* [TASK TO CARRY OUT]
Everything in the data below should be restated word for word.

* [EXERCISE INPUTS]

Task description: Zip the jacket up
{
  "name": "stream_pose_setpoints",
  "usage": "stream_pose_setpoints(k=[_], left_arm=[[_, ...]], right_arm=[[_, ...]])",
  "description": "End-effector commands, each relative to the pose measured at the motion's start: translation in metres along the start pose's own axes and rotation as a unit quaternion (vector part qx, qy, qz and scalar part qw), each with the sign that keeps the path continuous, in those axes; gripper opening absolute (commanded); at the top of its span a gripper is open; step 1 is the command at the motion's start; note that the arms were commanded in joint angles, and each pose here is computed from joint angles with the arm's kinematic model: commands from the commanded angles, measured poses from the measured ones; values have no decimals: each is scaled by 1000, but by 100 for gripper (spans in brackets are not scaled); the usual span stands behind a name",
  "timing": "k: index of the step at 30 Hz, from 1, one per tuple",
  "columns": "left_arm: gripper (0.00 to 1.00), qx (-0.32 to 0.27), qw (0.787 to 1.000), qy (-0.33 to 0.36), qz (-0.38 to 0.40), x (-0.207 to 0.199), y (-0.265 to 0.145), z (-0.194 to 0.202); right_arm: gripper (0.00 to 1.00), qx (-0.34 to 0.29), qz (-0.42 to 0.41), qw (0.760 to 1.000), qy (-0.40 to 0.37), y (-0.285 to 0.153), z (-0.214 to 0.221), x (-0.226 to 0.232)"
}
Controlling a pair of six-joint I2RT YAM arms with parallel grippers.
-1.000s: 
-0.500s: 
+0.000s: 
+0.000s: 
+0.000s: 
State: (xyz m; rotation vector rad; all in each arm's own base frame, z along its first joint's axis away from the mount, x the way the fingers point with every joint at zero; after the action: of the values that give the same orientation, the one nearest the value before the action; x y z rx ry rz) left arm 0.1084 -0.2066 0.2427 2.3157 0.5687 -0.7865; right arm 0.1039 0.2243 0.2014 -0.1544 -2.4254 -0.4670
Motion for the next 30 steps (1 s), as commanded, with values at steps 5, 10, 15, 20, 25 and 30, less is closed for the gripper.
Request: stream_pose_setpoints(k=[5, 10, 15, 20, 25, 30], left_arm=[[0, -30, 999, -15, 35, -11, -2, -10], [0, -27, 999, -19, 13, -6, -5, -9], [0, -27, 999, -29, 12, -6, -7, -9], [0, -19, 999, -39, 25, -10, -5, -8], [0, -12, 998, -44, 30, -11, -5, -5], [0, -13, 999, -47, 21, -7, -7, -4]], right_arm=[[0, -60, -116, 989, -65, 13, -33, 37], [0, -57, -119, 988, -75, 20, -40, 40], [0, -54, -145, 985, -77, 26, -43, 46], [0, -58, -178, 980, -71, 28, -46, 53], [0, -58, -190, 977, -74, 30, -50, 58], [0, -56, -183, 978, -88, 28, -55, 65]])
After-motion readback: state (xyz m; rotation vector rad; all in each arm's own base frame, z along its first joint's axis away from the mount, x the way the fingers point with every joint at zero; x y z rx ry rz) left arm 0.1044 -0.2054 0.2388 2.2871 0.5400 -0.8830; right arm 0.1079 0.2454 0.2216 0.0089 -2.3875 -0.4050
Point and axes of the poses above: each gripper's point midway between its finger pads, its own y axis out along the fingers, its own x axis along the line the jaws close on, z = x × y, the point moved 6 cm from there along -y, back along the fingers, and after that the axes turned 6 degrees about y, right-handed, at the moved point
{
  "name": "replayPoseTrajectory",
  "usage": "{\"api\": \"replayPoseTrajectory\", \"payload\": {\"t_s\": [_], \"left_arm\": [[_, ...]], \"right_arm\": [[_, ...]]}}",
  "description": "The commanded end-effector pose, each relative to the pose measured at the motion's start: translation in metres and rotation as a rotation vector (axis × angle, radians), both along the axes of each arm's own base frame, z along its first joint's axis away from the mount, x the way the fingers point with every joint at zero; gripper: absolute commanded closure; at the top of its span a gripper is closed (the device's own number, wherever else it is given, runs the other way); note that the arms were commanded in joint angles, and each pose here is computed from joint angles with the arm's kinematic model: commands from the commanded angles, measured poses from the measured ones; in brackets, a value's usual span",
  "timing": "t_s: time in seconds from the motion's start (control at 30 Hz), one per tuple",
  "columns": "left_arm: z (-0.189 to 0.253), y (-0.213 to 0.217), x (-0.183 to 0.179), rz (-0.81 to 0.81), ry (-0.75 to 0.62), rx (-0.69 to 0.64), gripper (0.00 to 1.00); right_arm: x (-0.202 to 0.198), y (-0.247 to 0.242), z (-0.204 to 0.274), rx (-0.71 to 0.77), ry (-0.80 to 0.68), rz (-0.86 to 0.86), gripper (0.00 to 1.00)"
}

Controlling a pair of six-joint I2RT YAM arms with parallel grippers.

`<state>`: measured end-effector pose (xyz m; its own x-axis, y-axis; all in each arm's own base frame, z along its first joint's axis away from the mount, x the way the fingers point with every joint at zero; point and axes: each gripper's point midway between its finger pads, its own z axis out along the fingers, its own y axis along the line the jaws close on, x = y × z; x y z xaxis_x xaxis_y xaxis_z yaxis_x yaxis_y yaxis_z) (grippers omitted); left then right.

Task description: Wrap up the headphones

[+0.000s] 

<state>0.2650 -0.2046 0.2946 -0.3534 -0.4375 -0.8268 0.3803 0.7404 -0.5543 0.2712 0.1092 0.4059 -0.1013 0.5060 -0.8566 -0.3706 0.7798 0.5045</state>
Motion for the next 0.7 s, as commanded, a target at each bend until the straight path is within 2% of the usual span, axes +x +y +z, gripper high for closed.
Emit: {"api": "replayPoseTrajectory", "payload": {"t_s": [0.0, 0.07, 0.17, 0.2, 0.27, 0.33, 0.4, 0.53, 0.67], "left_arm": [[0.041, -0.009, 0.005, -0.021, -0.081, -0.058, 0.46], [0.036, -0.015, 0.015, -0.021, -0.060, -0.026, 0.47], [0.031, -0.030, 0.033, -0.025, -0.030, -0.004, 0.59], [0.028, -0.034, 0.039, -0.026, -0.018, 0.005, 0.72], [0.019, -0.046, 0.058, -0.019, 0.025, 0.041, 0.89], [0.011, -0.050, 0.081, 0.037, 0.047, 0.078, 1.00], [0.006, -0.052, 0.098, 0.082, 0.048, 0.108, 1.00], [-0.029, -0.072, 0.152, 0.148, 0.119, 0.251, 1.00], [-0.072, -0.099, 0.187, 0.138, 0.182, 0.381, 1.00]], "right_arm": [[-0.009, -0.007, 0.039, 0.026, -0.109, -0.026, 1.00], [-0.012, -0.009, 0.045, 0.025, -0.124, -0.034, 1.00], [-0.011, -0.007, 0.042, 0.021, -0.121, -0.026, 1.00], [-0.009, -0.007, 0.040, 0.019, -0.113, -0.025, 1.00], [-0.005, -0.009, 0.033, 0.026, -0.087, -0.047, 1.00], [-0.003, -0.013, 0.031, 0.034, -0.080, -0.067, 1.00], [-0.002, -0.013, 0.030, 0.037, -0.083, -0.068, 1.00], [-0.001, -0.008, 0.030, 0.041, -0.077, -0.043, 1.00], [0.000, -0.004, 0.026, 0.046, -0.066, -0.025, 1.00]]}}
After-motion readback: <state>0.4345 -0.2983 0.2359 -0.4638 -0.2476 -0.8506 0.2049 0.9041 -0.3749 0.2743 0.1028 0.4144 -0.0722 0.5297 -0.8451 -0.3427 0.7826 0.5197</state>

* [REPLY TO THE EXERCISE]
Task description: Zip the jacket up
{
  "name": "stream_pose_setpoints",
  "usage": "stream_pose_setpoints(k=[_], left_arm=[[_, ...]], right_arm=[[_, ...]])",
  "description": "End-effector commands, each relative to the pose measured at the motion's start: translation in metres along the start pose's own axes and rotation as a unit quaternion (vector part qx, qy, qz and scalar part qw), each with the sign that keeps the path continuous, in those axes; gripper opening absolute (commanded); at the top of its span a gripper is open; step 1 is the command at the motion's start; note that the arms were commanded in joint angles, and each pose here is computed from joint angles with the arm's kinematic model: commands from the commanded angles, measured poses from the measured ones; values have no decimals: each is scaled by 1000, but by 100 for gripper (spans in brackets are not scaled); the usual span stands behind a name",
  "timing": "k: index of the step at 30 Hz, from 1, one per tuple",
  "columns": "left_arm: gripper (0.00 to 1.00), qx (-0.32 to 0.27), qw (0.787 to 1.000), qy (-0.33 to 0.36), qz (-0.38 to 0.40), x (-0.207 to 0.199), y (-0.265 to 0.145), z (-0.194 to 0.202); right_arm: gripper (0.00 to 1.00), qx (-0.34 to 0.29), qz (-0.42 to 0.41), qw (0.760 to 1.000), qy (-0.40 to 0.37), y (-0.285 to 0.153), z (-0.214 to 0.221), x (-0.226 to 0.232)"
}
Controlling a pair of six-joint I2RT YAM arms with parallel grippers.
-1.000s: 
-0.500s: 
+0.000s: 
+0.000s: 
+0.000s: 
State: (xyz m; rotation vector rad; all in each arm's own base frame, z along its first joint's axis away from the mount, x the way the fingers point with every joint at zero; after the action: of the values that give the same orientation, the one nearest the value before the action; x y z rx ry rz) left arm 0.1084 -0.2066 0.2427 2.3157 0.5687 -0.7865; right arm 0.1039 0.2243 0.2014 -0.1544 -2.4254 -0.4670
Motion for the next 30 steps (1 s), as commanded, with values at steps 5, 10, 15, 20, 25 and 30, less is closed for the gripper.
Request: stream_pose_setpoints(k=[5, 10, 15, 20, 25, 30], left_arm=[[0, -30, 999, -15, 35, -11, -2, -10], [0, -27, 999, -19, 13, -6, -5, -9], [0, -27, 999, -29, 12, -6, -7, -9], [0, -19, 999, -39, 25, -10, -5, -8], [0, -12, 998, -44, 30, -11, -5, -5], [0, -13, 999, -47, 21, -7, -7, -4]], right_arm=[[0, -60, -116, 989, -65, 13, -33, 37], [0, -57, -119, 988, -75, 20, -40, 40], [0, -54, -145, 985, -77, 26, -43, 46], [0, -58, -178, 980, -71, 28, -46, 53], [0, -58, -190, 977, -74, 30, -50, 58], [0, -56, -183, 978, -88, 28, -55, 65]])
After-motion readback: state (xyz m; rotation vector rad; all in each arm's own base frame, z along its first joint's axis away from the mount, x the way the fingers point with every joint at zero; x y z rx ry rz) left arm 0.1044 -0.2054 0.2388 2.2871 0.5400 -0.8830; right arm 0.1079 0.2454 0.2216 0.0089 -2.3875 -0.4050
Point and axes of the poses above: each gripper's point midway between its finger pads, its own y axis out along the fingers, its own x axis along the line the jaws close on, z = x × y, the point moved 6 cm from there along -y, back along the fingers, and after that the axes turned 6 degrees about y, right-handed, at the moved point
{
  "name": "replayPoseTrajectory",
  "usage": "{\"api\": \"replayPoseTrajectory\", \"payload\": {\"t_s\": [_], \"left_arm\": [[_, ...]], \"right_arm\": [[_, ...]]}}",
  "description": "The commanded end-effector pose, each relative to the pose measured at the motion's start: translation in metres and rotation as a rotation vector (axis × angle, radians), both along the axes of each arm's own base frame, z along its first joint's axis away from the mount, x the way the fingers point with every joint at zero; gripper: absolute commanded closure; at the top of its span a gripper is closed (the device's own number, wherever else it is given, runs the other way); note that the arms were commanded in joint angles, and each pose here is computed from joint angles with the arm's kinematic model: commands from the commanded angles, measured poses from the measured ones; in brackets, a value's usual span",
  "timing": "t_s: time in seconds from the motion's start (control at 30 Hz), one per tuple",
  "columns": "left_arm: z (-0.189 to 0.253), y (-0.213 to 0.217), x (-0.183 to 0.179), rz (-0.81 to 0.81), ry (-0.75 to 0.62), rx (-0.69 to 0.64), gripper (0.00 to 1.00); right_arm: x (-0.202 to 0.198), y (-0.247 to 0.242), z (-0.204 to 0.274), rx (-0.71 to 0.77), ry (-0.80 to 0.68), rz (-0.86 to 0.86), gripper (0.00 to 1.00)"
}

Controlling a pair of six-joint I2RT YAM arms with parallel grippers.

`<state>`: measured end-effector pose (xyz m; its own x-axis, y-axis; all in each arm's own base frame, z along its first joint's axis away from the mount, x the way the fingers point with every joint at zero; point and axes: each gripper's point midway between its finger pads, its own z axis out along the fingers, its own y axis along the line the jaws close on, x = y × z; x y z xaxis_x xaxis_y xaxis_z yaxis_x yaxis_y yaxis_z) (grippers omitted); left then right.

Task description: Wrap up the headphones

[+0.000s] 

<state>0.2650 -0.2046 0.2946 -0.3534 -0.4375 -0.8268 0.3803 0.7404 -0.5543 0.2712 0.1092 0.4059 -0.1013 0.5060 -0.8566 -0.3706 0.7798 0.5045</state>
Motion for the next 0.7 s, as commanded, a target at each bend until the straight path is within 2% of the usual span, axes +x +y +z, gripper high for closed.
Emit: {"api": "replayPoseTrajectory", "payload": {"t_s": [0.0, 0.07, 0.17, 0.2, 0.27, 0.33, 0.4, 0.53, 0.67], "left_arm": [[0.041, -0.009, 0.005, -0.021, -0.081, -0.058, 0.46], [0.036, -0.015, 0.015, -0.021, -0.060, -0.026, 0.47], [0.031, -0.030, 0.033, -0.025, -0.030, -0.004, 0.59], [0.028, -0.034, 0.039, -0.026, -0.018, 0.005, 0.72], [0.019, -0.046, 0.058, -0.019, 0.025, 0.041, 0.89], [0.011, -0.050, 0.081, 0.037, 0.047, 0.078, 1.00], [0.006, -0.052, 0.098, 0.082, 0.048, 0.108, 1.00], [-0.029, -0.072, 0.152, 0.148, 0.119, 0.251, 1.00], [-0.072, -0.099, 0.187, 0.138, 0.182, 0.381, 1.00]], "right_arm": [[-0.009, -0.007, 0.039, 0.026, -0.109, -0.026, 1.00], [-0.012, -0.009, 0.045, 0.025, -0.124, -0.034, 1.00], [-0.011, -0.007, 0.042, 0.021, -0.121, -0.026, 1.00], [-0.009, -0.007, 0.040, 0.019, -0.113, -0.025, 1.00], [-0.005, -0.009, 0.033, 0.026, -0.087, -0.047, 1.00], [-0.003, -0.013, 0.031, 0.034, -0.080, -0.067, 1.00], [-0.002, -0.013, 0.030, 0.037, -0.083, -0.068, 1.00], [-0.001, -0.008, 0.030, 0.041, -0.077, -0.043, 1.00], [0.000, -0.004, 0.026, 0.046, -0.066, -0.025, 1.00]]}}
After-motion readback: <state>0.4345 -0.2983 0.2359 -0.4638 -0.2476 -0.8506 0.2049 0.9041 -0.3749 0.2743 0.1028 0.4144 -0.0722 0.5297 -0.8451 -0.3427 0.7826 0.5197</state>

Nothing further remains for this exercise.